When you write out the material, keep every line exactly as it is.
┄┄┄┄┄┄┄┄┄┄┄┄┄┄┄┄┄┄┄┄
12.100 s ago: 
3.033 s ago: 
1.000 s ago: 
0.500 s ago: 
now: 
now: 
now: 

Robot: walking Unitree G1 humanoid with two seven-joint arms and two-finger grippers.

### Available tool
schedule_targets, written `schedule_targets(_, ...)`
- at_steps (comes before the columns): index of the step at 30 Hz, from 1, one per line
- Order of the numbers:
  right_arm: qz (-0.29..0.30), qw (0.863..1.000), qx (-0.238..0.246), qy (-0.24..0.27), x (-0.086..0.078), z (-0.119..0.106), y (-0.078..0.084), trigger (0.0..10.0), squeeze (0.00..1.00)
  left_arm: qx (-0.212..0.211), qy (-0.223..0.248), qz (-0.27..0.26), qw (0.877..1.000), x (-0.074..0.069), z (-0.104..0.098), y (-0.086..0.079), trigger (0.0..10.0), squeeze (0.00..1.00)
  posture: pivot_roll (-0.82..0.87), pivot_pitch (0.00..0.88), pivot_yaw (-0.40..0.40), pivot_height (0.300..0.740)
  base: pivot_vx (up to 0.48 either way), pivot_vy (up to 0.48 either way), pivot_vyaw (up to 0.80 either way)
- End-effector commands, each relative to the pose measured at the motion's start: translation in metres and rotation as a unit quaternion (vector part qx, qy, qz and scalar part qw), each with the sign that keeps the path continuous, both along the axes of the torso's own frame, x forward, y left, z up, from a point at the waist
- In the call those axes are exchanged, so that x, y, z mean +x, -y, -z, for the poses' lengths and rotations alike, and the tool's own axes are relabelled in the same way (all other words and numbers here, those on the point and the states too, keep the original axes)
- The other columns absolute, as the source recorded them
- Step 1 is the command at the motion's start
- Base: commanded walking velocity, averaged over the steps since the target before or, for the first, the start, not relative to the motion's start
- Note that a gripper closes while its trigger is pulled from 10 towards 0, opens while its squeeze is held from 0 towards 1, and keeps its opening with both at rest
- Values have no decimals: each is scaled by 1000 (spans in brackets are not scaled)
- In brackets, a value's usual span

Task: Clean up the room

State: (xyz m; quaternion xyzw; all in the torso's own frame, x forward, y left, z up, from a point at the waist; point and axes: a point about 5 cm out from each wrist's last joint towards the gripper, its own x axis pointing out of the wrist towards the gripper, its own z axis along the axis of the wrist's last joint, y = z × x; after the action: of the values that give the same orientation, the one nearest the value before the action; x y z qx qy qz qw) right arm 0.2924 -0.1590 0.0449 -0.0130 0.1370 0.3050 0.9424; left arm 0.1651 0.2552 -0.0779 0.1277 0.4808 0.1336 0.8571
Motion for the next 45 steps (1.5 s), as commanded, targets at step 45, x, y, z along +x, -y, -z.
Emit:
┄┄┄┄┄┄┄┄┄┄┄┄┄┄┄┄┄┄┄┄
## Task result
12.100 s ago: 
3.033 s ago: 
1.000 s ago: 
0.500 s ago: 
now: 
now: 
now: 

Robot: walking Unitree G1 humanoid with two seven-joint arms and two-finger grippers.

### Available tool
schedule_targets, written `schedule_targets(_, ...)`
- at_steps (comes before the columns): index of the step at 30 Hz, from 1, one per line
- Order of the numbers:
  right_arm: qz (-0.29..0.30), qw (0.863..1.000), qx (-0.238..0.246), qy (-0.24..0.27), x (-0.086..0.078), z (-0.119..0.106), y (-0.078..0.084), trigger (0.0..10.0), squeeze (0.00..1.00)
  left_arm: qx (-0.212..0.211), qy (-0.223..0.248), qz (-0.27..0.26), qw (0.877..1.000), x (-0.074..0.069), z (-0.104..0.098), y (-0.086..0.079), trigger (0.0..10.0), squeeze (0.00..1.00)
  posture: pivot_roll (-0.82..0.87), pivot_pitch (0.00..0.88), pivot_yaw (-0.40..0.40), pivot_height (0.300..0.740)
  base: pivot_vx (up to 0.48 either way), pivot_vy (up to 0.48 either way), pivot_vyaw (up to 0.80 either way)
- End-effector commands, each relative to the pose measured at the motion's start: translation in metres and rotation as a unit quaternion (vector part qx, qy, qz and scalar part qw), each with the sign that keeps the path continuous, both along the axes of the torso's own frame, x forward, y left, z up, from a point at the waist
- In the call those axes are exchanged, so that x, y, z mean +x, -y, -z, for the poses' lengths and rotations alike, and the tool's own axes are relabelled in the same way (all other words and numbers here, those on the point and the states too, keep the original axes)
- The other columns absolute, as the source recorded them
- Step 1 is the command at the motion's start
- Base: commanded walking velocity, averaged over the steps since the target before or, for the first, the start, not relative to the motion's start
- Note that a gripper closes while its trigger is pulled from 10 towards 0, opens while its squeeze is held from 0 towards 1, and keeps its opening with both at rest
- Values have no decimals: each is scaled by 1000 (spans in brackets are not scaled)
- In brackets, a value's usual span

Task: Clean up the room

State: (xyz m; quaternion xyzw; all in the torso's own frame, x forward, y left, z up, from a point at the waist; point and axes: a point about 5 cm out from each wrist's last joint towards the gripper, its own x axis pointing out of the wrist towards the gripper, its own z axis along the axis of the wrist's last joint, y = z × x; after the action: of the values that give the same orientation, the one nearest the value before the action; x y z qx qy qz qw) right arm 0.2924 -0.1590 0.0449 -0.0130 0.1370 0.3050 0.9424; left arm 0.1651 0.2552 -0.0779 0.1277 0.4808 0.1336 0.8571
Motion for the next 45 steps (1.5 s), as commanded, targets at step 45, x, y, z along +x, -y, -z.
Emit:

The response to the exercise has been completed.